**Work item**: Read the records and gather each line that includes "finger".

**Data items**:
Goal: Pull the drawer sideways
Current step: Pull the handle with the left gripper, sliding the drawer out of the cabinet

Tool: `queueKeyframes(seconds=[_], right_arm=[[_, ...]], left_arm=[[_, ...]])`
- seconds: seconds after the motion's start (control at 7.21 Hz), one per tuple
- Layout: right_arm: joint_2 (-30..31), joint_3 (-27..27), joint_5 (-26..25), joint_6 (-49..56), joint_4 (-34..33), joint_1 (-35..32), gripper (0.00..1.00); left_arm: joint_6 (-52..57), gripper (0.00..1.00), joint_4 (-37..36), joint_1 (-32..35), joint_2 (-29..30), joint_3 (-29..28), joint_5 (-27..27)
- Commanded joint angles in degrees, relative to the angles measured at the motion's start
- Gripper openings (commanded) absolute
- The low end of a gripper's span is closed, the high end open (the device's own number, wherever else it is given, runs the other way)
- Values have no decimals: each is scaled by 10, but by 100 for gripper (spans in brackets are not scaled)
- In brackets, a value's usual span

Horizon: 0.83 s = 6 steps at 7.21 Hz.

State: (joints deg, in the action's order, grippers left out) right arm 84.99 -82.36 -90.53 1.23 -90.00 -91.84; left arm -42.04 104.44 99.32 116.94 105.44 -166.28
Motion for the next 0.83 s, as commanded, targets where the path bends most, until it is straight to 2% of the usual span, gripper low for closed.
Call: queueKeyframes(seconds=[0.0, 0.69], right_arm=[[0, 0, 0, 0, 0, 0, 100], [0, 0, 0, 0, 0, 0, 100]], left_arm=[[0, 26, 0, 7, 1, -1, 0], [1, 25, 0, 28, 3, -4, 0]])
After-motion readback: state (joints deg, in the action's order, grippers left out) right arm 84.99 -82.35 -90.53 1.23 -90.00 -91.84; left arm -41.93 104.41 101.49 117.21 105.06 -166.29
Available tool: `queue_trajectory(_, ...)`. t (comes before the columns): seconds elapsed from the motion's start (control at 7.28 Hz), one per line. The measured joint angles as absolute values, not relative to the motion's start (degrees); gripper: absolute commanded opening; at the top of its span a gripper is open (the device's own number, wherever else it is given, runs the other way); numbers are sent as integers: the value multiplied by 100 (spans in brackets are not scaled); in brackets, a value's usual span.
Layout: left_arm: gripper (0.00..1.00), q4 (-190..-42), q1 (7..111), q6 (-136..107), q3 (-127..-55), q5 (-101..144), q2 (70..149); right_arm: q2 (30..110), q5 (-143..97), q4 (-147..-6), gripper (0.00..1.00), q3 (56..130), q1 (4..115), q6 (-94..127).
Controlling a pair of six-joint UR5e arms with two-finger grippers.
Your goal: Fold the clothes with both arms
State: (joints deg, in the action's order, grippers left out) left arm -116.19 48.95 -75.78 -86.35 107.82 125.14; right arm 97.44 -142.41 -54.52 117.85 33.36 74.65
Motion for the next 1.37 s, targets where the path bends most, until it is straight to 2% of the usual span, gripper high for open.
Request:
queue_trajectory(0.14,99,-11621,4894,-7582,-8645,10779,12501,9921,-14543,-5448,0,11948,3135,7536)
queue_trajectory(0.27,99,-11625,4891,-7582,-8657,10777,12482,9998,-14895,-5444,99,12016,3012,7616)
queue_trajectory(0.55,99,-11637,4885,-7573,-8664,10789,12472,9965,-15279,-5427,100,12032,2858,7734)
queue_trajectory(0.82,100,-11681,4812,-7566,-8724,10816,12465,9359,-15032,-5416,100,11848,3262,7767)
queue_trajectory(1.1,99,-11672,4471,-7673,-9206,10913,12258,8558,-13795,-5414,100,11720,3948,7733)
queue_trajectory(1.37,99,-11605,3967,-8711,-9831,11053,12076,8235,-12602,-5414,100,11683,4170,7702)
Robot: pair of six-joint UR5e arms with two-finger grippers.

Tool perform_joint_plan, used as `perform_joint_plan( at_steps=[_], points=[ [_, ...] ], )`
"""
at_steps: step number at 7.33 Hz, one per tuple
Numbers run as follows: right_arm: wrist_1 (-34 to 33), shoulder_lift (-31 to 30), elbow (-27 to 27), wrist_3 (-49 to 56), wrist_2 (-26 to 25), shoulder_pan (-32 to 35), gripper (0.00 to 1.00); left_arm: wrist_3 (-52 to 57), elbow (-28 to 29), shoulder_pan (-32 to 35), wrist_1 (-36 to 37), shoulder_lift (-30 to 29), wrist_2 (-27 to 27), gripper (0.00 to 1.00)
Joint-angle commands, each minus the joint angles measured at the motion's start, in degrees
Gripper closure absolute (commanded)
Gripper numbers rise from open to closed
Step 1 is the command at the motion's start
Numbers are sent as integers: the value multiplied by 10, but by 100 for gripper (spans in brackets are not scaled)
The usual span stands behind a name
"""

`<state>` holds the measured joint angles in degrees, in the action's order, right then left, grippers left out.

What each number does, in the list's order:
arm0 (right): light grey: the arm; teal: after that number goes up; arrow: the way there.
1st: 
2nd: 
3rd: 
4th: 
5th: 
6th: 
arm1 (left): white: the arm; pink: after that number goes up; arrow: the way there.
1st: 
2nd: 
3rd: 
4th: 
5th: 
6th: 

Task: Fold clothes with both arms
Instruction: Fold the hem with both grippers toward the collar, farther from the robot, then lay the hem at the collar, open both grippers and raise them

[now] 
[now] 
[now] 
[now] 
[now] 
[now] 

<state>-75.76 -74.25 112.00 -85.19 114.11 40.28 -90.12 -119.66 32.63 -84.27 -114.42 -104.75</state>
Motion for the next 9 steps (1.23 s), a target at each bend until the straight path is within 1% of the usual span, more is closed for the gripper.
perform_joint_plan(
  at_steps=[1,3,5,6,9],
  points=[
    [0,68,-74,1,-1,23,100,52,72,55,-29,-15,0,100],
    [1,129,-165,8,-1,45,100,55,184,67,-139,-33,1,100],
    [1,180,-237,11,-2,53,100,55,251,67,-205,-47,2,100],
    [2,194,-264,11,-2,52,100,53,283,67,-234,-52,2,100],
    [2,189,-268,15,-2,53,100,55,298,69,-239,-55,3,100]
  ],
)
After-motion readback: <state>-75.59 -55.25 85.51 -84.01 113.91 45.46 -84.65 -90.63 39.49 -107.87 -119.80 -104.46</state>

**Answer for the task**:
Controlling a pair of six-joint UR5e arms with two-finger grippers.
Robot: pair of six-joint UR5e arms with two-finger grippers.

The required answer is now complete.